Lonnie Myers, standing next to a sign for the VA Community Based Outpatient Clinic, devotes much of his time to helping veterans. The retired U.S. Marine colonel is an active member of the advisory board of the Community Based Outpatient VA Clinic in La Grande. (PHIL BULLOCK/The Observer)
Lonnie Myers extending meaningful support to veterans
Miles of red tape often are insurmountable roadblocks for military veterans seeking health care from the Veterans Administration.
The red-tape roadblocks are being hurdled, however, by many local veterans with the assistance of people like Lonnie Myers of La Grande. Myers helps local veterans slice through the government’s often overwhelming maze of rules, regulations and paperwork like a machete.
Myers is an active member of the advisory board of the Community Based Outpatient VA Clinic in La Grande. The board was founded in 2010, and today it is continuing to grow as it addresses an increasing number of health care issues affecting veterans in Union and Wallowa counties.
Myers has been a member of the board since its creation, working to help veterans have access to the medical services provided by the VA.
“We want to be a voice for them in their health care,” said Myers, who served in the U.S. Marine Corps for 27 years, advancing to the rank of colonel. “Sometimes getting it means you have go through a small wicket (of bureaucratic regulations).”
The advisory board Myers is a member of is also working hard to make sure that local veterans have the transportation needed to travel to VA clinics in La Grande; Boise, Idaho; Walla Walla, Wash.; and Portland.
Mark Gish of La Grande, who also served in the U.S. Marine Corps, marvels at how conscientiously Myers works to help veterans and many others in the community.
“He is just inspired to help people any way he can,” Gish said.
Gish noted that Myers has a strong interest in helping young veterans now returning from Iraq and Afghanistan. Ken McCormack of La Grande, who also served in the Marine Corps, believes Myers’ concern for young veterans reflects his days as a Marine colonel.
“Once a Marine, always a Marine,” said McCormack, a member of advisory board for the Community Based Outpatient Clinic.

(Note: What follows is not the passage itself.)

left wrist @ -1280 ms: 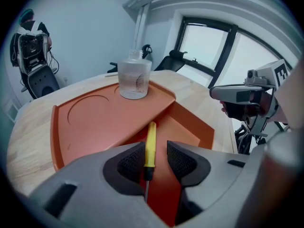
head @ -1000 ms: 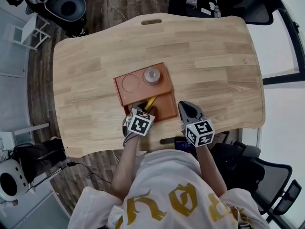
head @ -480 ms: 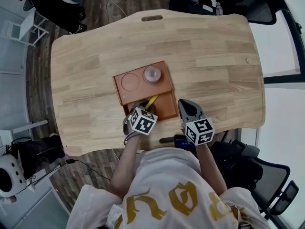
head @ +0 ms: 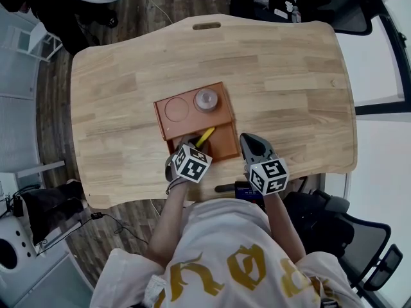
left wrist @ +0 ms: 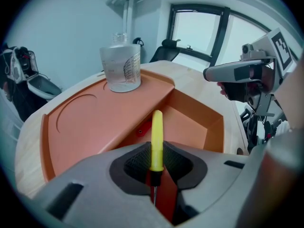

Myers, ever calm, humble and reassuring, also stands up for fallen veterans. He is a member of Patriot Guard Riders of America, a veterans organization more than 200,000 strong. The Patriot Guard Riders are best known for the funerals of veterans they attend on motorcycles. The Patriot Riders escort the families of veterans and military personnel who have died to the burial site and then serve as a protective shield, guarding them against the taunts of people who come to military funerals to protest the policies and laws of the United States government and the military.
Myers has attended about 10 funerals a year as a Patriot Guard Rider for the past decade. He is always accompanied by many other Patriot Guard Riders.
“We want to honor those who have fallen,” said Myers, the commander of La Grande VFW Post 43.
The scope of Myers service work extends past veterans for he also is a volunteer for Home Care Services Home Health and Hospice. The program focuses on meeting the needs of the terminally ill, including those who have no family in the area. Myers spends hours each week providing emotional support and reassurance for people served by the program.
He thinks nothing of the many hours he spends each week reaching out to those who need assistance.
“I’ve been so blessed, I owe so much to so many people,” said Myers, who also is a volunteer at Our Lady of the Valley Catholic Church and earlier taught social studies at La Grande Middle School for 12 years.
Myers who does his volunteer work with major help from his wife, Jacquelyn, stresses that he is just one of many in the community reaching out to veterans now. He said community support for veterans is on the upswing since there is a heightened awareness of their needs because of the many returning after serving in Iraq and Afghanistan.
“This is a good time to be a veteran,” Myers said.